> Exercise prompt
The full listing, copied exactly and free of pictures, is the expected reply.

> Dataset extract
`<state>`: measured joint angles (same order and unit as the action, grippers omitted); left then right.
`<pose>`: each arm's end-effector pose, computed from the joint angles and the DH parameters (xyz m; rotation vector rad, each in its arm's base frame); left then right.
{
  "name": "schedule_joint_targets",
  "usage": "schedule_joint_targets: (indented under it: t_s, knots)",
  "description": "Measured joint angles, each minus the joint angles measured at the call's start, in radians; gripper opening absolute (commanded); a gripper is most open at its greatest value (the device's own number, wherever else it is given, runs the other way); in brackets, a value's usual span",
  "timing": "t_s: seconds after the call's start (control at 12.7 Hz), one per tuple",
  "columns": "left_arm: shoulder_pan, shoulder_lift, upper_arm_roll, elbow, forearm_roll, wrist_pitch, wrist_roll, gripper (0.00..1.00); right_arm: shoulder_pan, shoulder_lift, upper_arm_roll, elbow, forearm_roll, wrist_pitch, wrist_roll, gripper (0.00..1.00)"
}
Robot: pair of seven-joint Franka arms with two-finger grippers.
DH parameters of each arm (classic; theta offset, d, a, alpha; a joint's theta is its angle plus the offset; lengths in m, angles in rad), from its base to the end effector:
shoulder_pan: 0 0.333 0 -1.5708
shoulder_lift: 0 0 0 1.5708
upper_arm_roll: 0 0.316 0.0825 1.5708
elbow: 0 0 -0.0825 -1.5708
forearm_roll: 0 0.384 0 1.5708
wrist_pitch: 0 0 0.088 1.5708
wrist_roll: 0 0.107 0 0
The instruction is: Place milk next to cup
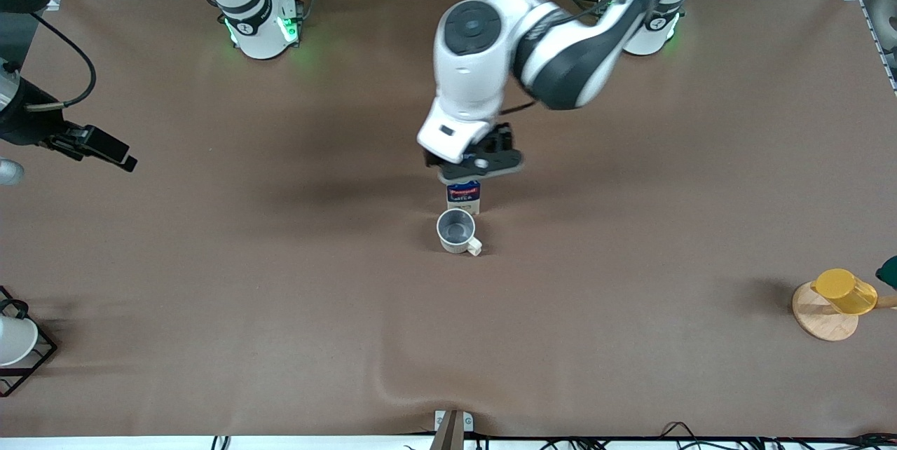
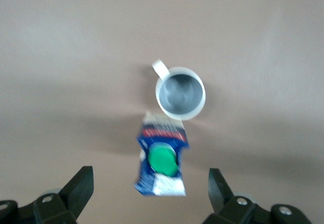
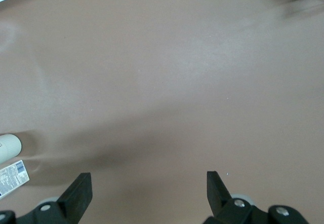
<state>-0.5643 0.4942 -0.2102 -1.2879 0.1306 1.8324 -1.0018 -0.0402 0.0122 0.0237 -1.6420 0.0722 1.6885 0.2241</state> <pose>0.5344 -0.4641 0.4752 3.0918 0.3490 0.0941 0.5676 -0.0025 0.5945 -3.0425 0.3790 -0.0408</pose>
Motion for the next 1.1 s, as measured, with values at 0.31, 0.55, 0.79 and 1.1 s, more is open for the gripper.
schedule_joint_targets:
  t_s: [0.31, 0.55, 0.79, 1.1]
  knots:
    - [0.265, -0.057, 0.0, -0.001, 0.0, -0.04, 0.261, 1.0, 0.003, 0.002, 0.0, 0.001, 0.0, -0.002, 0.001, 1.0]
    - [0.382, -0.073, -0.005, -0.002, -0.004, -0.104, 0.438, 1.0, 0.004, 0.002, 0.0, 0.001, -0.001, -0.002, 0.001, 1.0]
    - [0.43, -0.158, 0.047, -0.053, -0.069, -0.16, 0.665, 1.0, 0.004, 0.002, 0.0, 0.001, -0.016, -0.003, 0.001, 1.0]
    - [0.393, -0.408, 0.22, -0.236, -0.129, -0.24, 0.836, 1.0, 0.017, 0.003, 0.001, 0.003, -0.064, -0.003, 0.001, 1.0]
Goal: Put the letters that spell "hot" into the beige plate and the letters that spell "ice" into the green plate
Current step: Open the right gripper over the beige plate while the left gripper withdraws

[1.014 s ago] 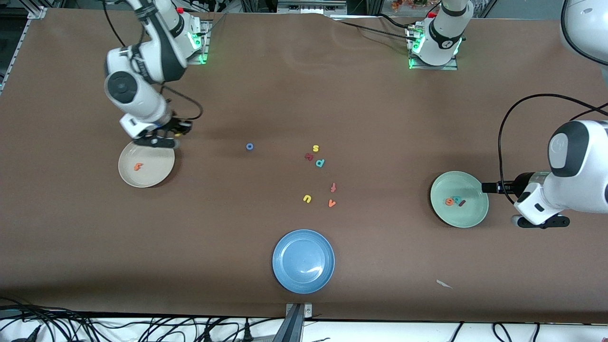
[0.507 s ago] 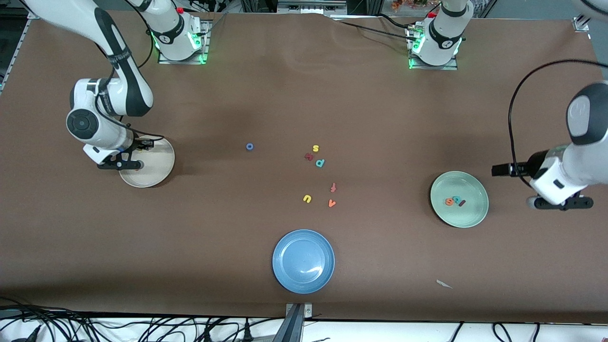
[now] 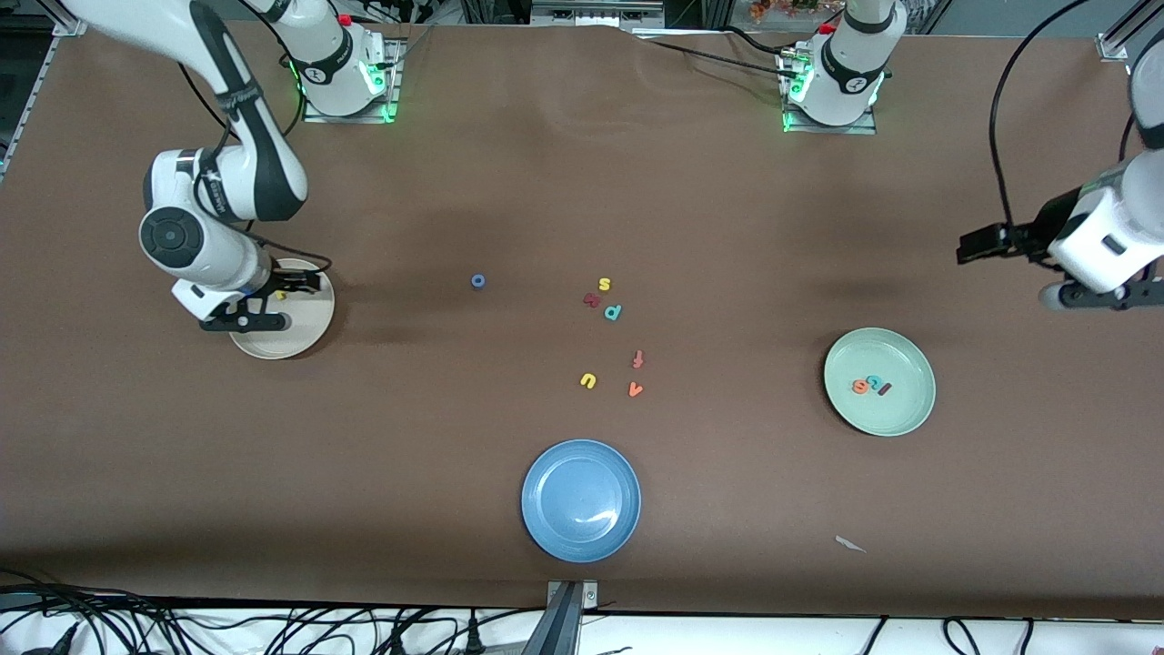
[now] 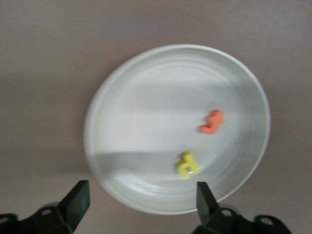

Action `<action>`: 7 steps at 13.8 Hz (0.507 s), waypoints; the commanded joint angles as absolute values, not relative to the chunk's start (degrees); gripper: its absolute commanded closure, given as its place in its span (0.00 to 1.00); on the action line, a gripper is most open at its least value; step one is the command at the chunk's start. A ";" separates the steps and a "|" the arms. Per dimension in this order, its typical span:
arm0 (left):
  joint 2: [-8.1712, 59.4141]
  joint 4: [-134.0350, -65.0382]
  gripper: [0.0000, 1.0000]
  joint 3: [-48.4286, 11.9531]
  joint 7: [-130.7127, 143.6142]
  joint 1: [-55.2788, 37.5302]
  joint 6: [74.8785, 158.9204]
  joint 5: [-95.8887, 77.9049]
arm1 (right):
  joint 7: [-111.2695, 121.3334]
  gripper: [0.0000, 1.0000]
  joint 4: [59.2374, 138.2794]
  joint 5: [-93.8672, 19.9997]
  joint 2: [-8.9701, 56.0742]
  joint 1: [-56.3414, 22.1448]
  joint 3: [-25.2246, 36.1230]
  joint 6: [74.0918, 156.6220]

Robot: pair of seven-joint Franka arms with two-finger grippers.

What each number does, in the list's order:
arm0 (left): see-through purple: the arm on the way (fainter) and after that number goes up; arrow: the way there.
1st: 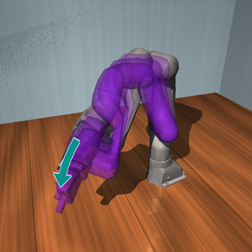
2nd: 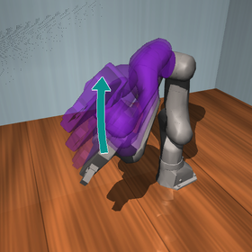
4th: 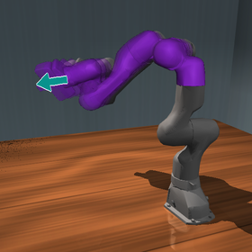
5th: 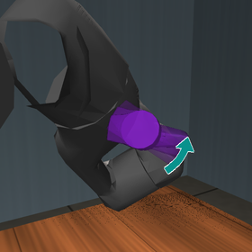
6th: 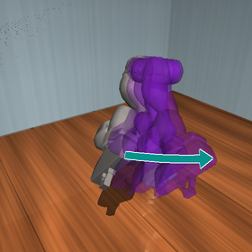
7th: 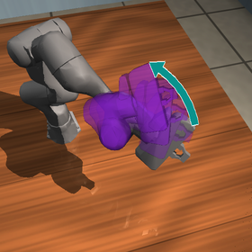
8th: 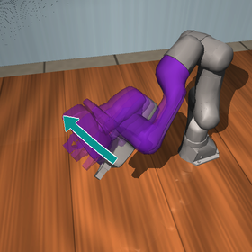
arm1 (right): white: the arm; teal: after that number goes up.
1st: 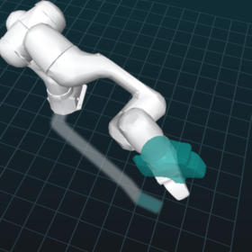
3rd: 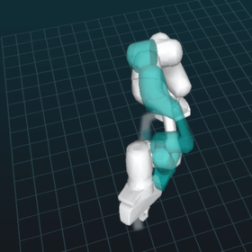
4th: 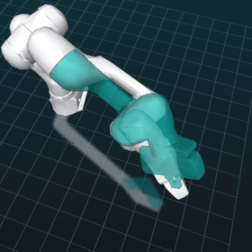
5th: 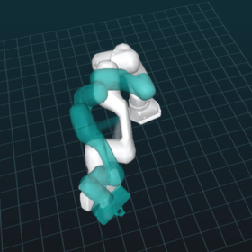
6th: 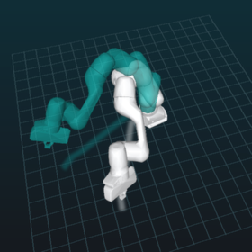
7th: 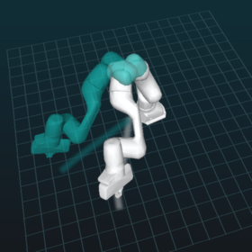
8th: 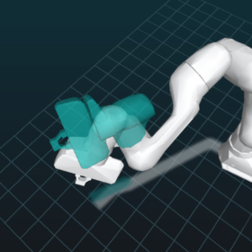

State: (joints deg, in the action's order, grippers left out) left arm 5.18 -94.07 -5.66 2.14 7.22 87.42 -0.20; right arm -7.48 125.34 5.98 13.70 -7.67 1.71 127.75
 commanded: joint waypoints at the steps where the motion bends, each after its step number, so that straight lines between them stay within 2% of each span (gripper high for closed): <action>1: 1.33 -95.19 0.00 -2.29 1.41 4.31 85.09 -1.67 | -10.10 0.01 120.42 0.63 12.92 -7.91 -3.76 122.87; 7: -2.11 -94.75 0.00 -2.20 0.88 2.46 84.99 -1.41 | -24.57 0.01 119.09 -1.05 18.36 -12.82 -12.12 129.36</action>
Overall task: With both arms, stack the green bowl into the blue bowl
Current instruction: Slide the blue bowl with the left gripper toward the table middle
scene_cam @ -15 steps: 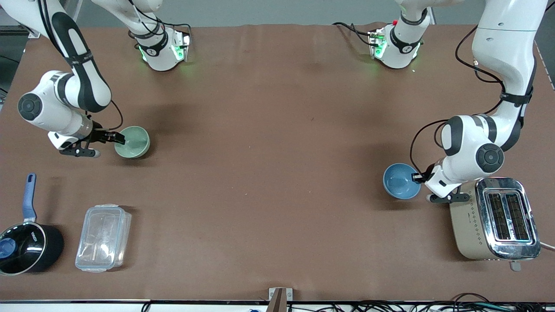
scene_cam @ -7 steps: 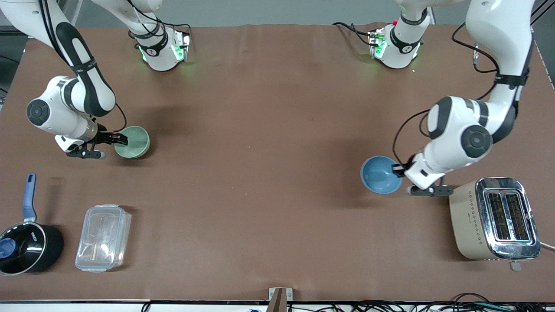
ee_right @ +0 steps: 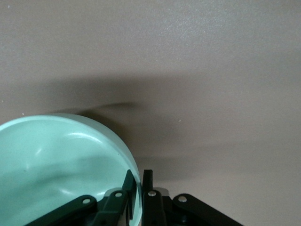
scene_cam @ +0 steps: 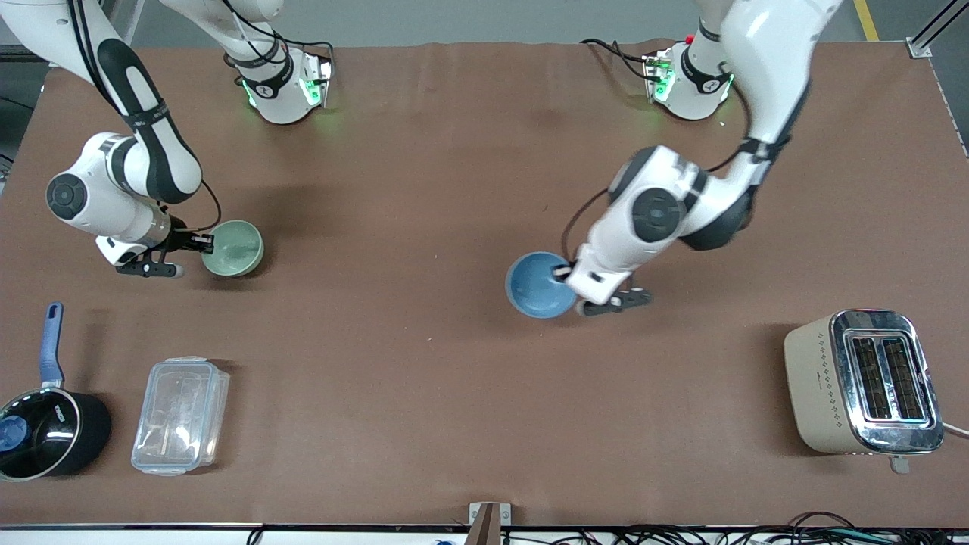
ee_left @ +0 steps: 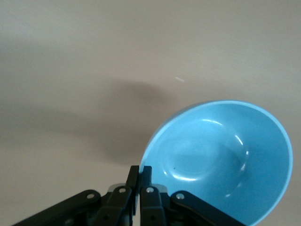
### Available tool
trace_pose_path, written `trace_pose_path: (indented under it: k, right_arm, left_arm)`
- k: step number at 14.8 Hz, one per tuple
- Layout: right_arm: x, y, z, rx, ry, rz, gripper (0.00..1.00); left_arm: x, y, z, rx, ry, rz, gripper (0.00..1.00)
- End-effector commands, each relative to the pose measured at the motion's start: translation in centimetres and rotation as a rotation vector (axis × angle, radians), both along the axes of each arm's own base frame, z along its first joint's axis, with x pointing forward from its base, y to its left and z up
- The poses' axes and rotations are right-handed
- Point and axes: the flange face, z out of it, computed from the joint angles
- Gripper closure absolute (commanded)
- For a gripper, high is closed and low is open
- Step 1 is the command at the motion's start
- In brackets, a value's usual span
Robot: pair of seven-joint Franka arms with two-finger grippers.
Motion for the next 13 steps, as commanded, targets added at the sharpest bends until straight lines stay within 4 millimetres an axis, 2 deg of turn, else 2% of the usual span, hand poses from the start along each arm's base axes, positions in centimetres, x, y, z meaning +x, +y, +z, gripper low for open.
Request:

> Completed exercise
`<state>`: measured joint angles (same order and unit as the action, grippers omitted); left then right.
`<pose>`: each arm's end-effector pose, computed from the joint angles and the DH parameters (xyz m; rotation vector rad, each in its arm's base frame); left then right.
{
  "name": "schedule_joint_targets",
  "usage": "schedule_joint_targets: (indented under it: t_s, knots)",
  "description": "Measured joint angles, each minus the joint angles measured at the call's start, in radians; gripper opening absolute (commanded); a gripper is most open at its greatest value (the device's own number, wherever else it is given, runs the other way); in brackets, a value's usual span",
  "timing": "t_s: seconds after the call's start (control at 12.7 Hz), one per tuple",
  "columns": "left_arm: shoulder_pan, shoulder_lift, upper_arm_roll, elbow, forearm_roll, wrist_pitch, wrist_roll, gripper (0.00..1.00); right_arm: shoulder_pan, shoulder_lift, upper_arm_roll, elbow, forearm_roll, wrist_pitch, wrist_roll, gripper (0.00..1.00)"
}
Robot: pair of seven-joint Franka arms with two-finger grippers.
DH parameters of each arm (classic; theta offset, d, a, alpha; a joint's theta is its angle plus the offset; lengths in m, angles in rad), from its base to the end effector:
shoulder_pan: 0 0.333 0 -1.5708
shoulder_lift: 0 0 0 1.5708
upper_arm_roll: 0 0.316 0.0825 1.5708
elbow: 0 0 -0.0825 -1.5708
forearm_roll: 0 0.384 0 1.5708
wrist_pitch: 0 0 0.088 1.5708
wrist_roll: 0 0.107 0 0
The instruction is: Place milk next to cup
<state>-0.5643 0.4942 -0.2102 -1.2879 0.1306 1.8324 -1.0018 -0.0402 0.0122 0.0237 -1.6420 0.0722 1.6885 0.2241</state> <pose>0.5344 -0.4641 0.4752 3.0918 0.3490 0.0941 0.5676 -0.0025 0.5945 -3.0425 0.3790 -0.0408</pose>
Motion for the next 1.1 s, as measured, with values at 0.31, 0.55, 0.79 and 1.1 s, more is open for the gripper.
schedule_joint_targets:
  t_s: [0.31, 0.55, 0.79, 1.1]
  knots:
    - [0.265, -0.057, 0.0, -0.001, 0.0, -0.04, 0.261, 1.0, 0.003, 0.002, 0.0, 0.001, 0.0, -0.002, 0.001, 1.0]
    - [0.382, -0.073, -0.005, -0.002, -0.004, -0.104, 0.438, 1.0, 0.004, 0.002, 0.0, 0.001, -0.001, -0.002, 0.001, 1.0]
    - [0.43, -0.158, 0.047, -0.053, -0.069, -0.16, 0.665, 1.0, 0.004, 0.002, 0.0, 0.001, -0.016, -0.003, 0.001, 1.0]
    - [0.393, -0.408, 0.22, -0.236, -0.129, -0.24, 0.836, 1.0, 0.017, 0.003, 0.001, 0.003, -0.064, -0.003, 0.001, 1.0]
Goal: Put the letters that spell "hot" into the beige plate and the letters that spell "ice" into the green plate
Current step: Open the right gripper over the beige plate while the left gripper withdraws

[1.014 s ago] 
[0.507 s ago] 
[now] 
[now] 

Action `<action>`: 7 steps at 13.8 Hz (0.507 s), waypoints; the commanded joint angles as absolute values, not relative to the chunk's start (degrees); gripper: its absolute commanded closure, given as its place in its span (0.00 to 1.00); on the action line, a gripper is most open at its least value; step one is the command at the chunk's start. A ";" separates the steps and a "|" the arms. Per dimension in this order, its typical span:
arm0 (left):
  joint 2: [-8.1712, 59.4141]
  joint 4: [-134.0350, -65.0382]
  gripper: [0.0000, 1.0000]
  joint 3: [-48.4286, 11.9531]
  joint 7: [-130.7127, 143.6142]
  joint 1: [-55.2788, 37.5302]
  joint 6: [74.8785, 158.9204]
  joint 5: [-95.8887, 77.9049]
arm1 (right):
  joint 7: [-111.2695, 121.3334]
  gripper: [0.0000, 1.0000]
  joint 4: [59.2374, 138.2794]
  joint 5: [-93.8672, 19.9997]
  joint 2: [-8.9701, 56.0742]
  joint 1: [-56.3414, 22.1448]
  joint 3: [-25.2246, 36.1230]
  joint 6: [74.0918, 156.6220]

Robot: pair of seven-joint Franka arms with two-finger grippers.

What each number does, in the list's order:
arm0 (left): see-through purple: the arm on the way (fainter) and after that number goes up; arrow: the way there.
1st: 
2nd: 
4th: 
5th: 
6th: 
7th: 
8th: 
arm1 (right): white: the arm; teal: after that number goes up.
1st: 
3rd: 
4th: 
5th: 
6th: 
7th: 
8th: 

State: (joints deg, in the action's order, grippers left out) left arm 5.18 -94.07 -5.66 2.14 7.22 87.42 -0.20; right arm -7.48 125.34 5.98 13.70 -7.67 1.71 127.75
 commanded: joint waypoints at the steps where the motion bends, each after its step number, so that straight lines between them stay within 2% of each span (gripper high for closed): <action>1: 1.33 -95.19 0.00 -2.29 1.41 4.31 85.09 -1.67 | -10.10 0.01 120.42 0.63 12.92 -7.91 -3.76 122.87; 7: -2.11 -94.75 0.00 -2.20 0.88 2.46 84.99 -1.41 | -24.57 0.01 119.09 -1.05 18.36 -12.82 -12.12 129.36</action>
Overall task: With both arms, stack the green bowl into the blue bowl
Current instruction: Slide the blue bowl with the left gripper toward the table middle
scene_cam @ -15 steps: 
scene_cam @ -7 steps: 
ee_right @ +0 steps: 
scene_cam @ +0 steps: 
ee_left @ +0 steps: 
### Available tool
trace_pose_path, written `trace_pose_path: (indented under it: k, right_arm, left_arm)`
- k: step number at 14.8 Hz, one per tuple
- Layout: right_arm: x, y, z, rx, ry, rz, gripper (0.00..1.00); left_arm: x, y, z, rx, ry, rz, gripper (0.00..1.00)
- End-effector commands, each relative to the pose measured at the motion's start: translation in centimetres and rotation as a rotation vector (axis × angle, radians), both along the axes of each arm's own base frame, z along its first joint's axis, with x pointing forward from its base, y to its left and z up
- The poses' axes and rotations are right-handed
- Point and axes: the flange face, z out of it, computed from the joint angles
- Gripper closure absolute (commanded)
- For a gripper, high is closed and low is open
- Step 1 is the command at the motion's start
- In brackets, a value's usual span
Robot: pair of seven-joint Franka arms with two-finger grippers.
Motion for the next 13 steps, as commanded, targets added at the sharpest bends until straight lines stay within 4 millimetres an axis, 2 deg of turn, else 2% of the usual span, hand poses from the start along each arm's base axes, positions in centimetres, x, y, z meaning +x, +y, +z, gripper low for open.
Request:

Nothing else is needed for this exercise.